Matías, Jessica y Alejandro, de 3 años, recorren las rutas argentinas en el vehículo que convirtieron en su propia casa. De qué viven, cómo se relacionan con la gente y qué piensan sobre la educación de su hijo.

La odisea empezó en febrero. Salieron desde Tierra del Fuego, ya recorrieron parte de la Patagonia y desde hace una semana están en la localidad bonaerense de Carhué. Su plan es “seguir subiendo para conocer el norte”, hasta que se reabran las fronteras, y puedan ir a Uruguay.

Antes de empezar el viaje Matías trabajaba en tareas de mantenimiento, instalando sistemas de calefacción central; Jessica era empleada administrativa y docente de historia. Están juntos hace doce años, llevan once de convivencia y ahora venden artesanías y comida para afrontar los gastos. “Hacemos alfajores, budines, mates pintados a mano, imanes, pulseritas de macramé, chapas decorativas y atrapa sueños.
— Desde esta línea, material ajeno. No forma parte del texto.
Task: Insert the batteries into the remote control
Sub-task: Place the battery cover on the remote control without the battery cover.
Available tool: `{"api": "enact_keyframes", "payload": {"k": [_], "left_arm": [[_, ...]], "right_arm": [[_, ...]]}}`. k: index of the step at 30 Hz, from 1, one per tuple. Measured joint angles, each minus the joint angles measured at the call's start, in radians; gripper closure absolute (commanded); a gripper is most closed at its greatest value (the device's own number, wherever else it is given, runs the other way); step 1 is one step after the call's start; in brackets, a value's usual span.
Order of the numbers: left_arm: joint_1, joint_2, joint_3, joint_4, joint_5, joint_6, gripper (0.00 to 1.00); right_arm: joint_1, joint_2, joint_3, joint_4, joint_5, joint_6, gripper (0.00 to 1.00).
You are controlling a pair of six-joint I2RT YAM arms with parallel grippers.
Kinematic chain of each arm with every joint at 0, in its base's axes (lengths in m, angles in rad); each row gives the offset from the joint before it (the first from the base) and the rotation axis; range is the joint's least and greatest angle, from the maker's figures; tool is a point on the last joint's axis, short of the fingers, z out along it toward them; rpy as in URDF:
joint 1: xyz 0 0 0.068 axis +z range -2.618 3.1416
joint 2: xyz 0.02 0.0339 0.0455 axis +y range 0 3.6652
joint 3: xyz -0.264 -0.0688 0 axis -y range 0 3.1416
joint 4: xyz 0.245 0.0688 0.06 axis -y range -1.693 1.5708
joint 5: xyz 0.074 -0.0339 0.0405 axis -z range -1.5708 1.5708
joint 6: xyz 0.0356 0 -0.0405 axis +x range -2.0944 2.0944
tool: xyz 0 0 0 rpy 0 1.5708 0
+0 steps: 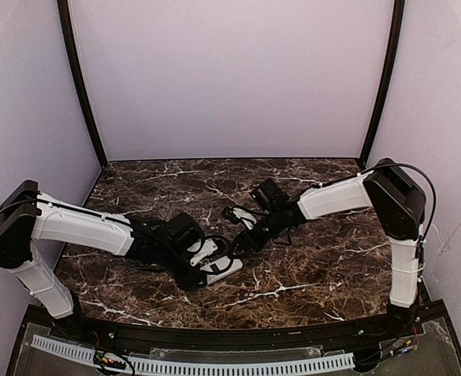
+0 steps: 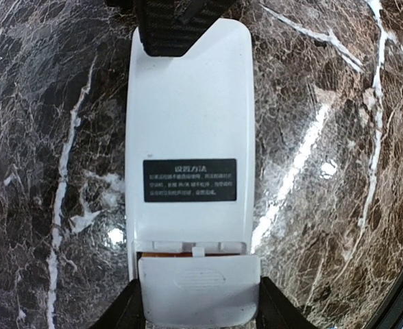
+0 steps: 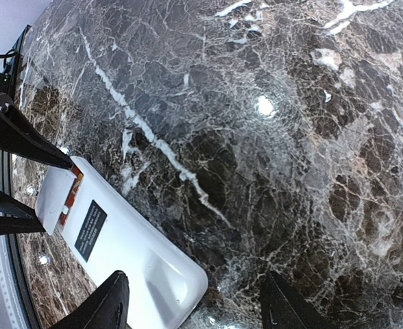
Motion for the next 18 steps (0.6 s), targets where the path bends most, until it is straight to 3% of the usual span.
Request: {"api": "enact_keyframes", "payload": {"k": [10,18], "left_arm": [[0.001,-0.022,0.019,-0.06,-0.056,0.069,0.48],[0.001,-0.037,0.019,-0.067,-0.081,0.097,0.48]], "right_arm": [[-0.007,-0.003,0.0,-0.006,0.002,0.016,0.37],[-0.014,-0.038,-0.039,-0.051,0.01,0.045,0.56]]}}
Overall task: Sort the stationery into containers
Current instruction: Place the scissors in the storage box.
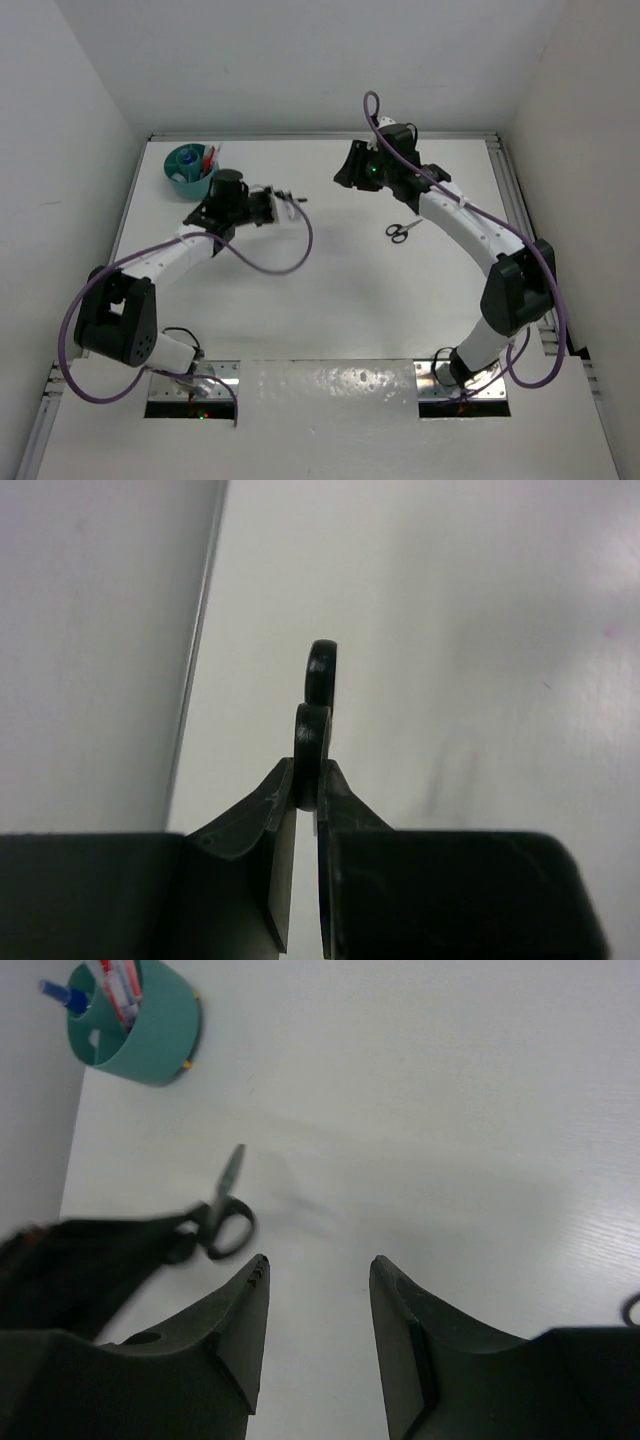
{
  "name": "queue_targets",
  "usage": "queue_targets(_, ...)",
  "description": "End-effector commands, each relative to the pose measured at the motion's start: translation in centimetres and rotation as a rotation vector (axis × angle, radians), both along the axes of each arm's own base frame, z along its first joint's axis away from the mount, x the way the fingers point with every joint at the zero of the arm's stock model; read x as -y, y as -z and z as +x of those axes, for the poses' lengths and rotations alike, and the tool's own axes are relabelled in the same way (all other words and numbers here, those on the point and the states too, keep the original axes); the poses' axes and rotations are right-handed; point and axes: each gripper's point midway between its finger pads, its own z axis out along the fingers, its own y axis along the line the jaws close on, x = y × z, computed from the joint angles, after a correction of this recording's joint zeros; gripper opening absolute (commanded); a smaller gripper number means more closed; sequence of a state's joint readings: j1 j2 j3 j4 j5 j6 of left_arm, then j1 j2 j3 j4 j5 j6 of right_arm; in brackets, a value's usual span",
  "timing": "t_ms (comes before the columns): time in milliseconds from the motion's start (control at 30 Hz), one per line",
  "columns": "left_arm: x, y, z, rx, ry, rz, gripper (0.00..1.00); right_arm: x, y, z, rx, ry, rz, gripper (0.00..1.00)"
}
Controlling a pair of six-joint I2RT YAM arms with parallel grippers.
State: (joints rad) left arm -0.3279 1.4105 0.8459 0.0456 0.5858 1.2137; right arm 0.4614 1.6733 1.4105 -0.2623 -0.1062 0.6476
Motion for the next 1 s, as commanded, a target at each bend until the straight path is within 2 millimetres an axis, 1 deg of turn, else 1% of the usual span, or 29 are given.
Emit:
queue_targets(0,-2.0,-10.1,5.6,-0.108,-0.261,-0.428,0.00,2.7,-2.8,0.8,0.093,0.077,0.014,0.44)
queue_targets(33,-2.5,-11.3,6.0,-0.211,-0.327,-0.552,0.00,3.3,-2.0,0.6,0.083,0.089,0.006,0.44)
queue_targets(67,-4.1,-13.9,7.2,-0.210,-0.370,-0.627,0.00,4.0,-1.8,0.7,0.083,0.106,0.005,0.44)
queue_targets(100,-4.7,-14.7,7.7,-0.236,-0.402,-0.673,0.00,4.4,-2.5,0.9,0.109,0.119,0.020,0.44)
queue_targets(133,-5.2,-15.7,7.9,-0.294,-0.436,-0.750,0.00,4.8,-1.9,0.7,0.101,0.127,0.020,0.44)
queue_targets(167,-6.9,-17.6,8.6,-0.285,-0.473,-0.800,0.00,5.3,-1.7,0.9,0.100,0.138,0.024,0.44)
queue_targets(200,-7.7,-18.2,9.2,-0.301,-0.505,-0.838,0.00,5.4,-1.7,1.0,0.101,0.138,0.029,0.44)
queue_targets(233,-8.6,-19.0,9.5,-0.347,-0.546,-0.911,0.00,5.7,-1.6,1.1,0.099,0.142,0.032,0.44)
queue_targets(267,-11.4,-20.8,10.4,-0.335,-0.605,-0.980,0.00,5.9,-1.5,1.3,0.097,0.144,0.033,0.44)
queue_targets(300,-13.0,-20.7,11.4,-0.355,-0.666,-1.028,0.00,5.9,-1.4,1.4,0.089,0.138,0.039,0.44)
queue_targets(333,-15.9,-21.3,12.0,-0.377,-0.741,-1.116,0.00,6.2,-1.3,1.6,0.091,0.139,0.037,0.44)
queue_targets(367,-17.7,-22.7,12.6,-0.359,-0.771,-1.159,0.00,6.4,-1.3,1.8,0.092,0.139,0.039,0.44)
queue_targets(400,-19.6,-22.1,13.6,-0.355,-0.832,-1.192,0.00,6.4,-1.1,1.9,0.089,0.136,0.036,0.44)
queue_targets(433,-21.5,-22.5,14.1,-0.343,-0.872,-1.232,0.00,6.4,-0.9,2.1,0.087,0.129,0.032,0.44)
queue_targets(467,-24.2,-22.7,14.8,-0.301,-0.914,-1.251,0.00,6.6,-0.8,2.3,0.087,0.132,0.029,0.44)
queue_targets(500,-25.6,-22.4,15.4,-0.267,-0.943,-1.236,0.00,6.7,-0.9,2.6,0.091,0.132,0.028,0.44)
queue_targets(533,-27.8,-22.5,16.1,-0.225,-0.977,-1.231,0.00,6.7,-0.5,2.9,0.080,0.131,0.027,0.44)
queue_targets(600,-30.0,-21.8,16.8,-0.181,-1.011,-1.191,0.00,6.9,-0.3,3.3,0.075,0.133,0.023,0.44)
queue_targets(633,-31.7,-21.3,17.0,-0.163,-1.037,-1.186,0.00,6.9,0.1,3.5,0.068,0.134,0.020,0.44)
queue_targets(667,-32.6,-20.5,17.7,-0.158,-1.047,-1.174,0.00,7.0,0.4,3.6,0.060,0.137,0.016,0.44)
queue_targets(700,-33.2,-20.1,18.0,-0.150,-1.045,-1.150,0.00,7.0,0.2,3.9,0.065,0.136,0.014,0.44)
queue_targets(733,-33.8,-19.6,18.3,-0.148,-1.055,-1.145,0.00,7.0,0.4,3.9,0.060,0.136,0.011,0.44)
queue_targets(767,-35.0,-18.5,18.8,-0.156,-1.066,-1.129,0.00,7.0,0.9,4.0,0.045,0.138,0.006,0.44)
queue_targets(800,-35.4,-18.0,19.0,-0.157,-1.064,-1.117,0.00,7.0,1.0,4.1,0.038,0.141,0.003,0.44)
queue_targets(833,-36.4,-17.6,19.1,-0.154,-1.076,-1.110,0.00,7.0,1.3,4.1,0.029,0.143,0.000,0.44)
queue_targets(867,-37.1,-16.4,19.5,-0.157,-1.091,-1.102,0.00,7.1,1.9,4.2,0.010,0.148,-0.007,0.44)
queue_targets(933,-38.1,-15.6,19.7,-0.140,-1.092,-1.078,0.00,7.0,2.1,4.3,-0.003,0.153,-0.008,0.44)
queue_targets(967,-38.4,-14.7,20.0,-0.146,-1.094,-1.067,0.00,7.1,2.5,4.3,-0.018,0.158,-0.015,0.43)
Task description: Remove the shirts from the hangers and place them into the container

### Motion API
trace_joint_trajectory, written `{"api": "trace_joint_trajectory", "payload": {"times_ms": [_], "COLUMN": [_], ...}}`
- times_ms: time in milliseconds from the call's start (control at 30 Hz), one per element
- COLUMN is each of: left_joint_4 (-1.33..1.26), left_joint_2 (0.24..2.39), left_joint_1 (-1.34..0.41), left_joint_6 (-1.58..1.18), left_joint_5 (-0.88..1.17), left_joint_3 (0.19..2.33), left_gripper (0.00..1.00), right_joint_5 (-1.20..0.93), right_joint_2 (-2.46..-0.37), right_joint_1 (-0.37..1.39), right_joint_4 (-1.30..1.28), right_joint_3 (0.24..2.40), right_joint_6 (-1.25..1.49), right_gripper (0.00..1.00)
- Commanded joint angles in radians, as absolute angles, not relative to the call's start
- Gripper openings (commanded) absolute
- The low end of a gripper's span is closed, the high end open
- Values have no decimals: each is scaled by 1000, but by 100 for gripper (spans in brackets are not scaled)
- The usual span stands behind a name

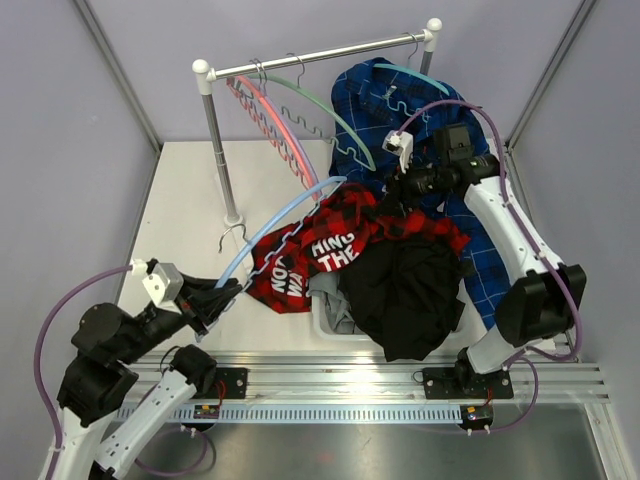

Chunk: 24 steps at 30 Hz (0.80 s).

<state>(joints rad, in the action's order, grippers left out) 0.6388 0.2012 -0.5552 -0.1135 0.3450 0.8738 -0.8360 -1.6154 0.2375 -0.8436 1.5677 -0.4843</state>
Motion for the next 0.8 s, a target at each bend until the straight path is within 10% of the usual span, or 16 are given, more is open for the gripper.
{"api": "trace_joint_trajectory", "payload": {"times_ms": [0,433,767], "left_joint_4": [483,531,545], "left_joint_2": [253,501,598], "left_joint_1": [-551,-551,-551], "left_joint_6": [-111,41,80], "left_joint_5": [393,679,765], "left_joint_3": [888,1022,1092], "left_gripper": [0,0,0], "right_joint_5": [-747,-1083,-910], "right_joint_2": [-1433,-1316,-1319], "right_joint_1": [241,245,506], "right_joint_4": [-831,-1458,-1299], "right_joint_3": [1571,1772,1793], "right_joint_6": [-589,-1302,-1077], "right_gripper": [65,83,89]}}
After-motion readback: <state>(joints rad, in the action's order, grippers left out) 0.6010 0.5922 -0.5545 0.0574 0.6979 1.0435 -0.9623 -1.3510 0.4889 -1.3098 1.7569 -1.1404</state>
Excepto en los sahumerios que también vendemos, en todo están nuestras manos puestas”, enumeró Jessica.

“Este era mi sueño de toda la vida. Primero pensé en hacer el viaje en bici, después en una 4×4 y ya en familia, hicimos el motorhome. Yo buscaba viajar con un ingreso seguro por el alquiler de una casa, pero ver videos en YouTube de otros viajeros y visualizar que es posible vivir viajando, nos terminó de lanzar a la aventura”, contó Matías y destacó que ambos tienen un “espíritu inquieto”.

Salir a la ruta no fue fácil. Entre las restricciones por la pandemia que atrasaron el plan durante un año y los arreglos de la combi, sentían que siempre faltaba algo para poner el motor en marcha. La reflexión de Jessica fue clave y pusieron primera sin dudas: “Si esperábamos a tener todo perfecto, no íbamos a salir más. Nos estábamos metiendo una excusa a nosotros mismos, porque no son vacaciones, es vivir viajando”.

A los dos les sorprendió “lo impresionante y enorme que es la comunidad viajera”. “Se va cuidando y asesorando a través de las redes sociales, y también por medio de una aplicación donde hay información sobre cuáles son los puntos más seguros y tranquilos para dormir.Hay una red de ayuda increíble”, afirmaron Matías y Jessica que comparten sus vivencias y ofrecen sus productos en Viajale por América.

También, en todos los lugares que visitan, se sorprenden por el trato que reciben de los habitantes. “Nos habían dicho que lo mejor del viaje era la gente, pero una cosa es escucharlo y otra muy distinta vivirlo”, explicó Matías. Jessica define el vínculo como “mágico” y asegura que las personas no solo “se acercan para comprar, sino para conectar”. “Nos sentimos chiquitos ante tanta generosidad, la gente nos abre las puertas de su casa”, afirmó.

Si bien su hijo Alejandro tiene 3 años y aún no está en etapa escolar, consideran que su educación es fundamental. “Sabemos que hay un plan del Ejército Argentino de educación a distancia, en el motorhome tenemos Internet así que no va a haber problemas con las clases virtuales”, indicaron. Tanto Matías como Jessica destacan que su hijo “está feliz y cambió un montón”: “Antes era introvertido y ahora se le despertaron otros sentidos. Se maravilla con los animales, trepa árboles y entabla conversaciones con todos los chicos, fue super acertada la decisión de no cancelar el viaje por él”.

Aunque el sueño es llegar a Alaska, el destino no es definitivo. “Estamos muy abiertos a lo que vamos pasando y sintiendo. Si nos gusta un lugar o surge una posibilidad laboral interesante en alguna ciudad, nos quedamos. O lo contrario, si alguno de los tres la está pasando mal y no quiere seguir, lo charlaremos y nos volvemos a la vida sistemática. Aprendimos a ser resilientes, a reinventarnos todo el tiempo y siempre le pusimos palabras a nuestra relación. La comunicación es la base de todo”, reflexionaron.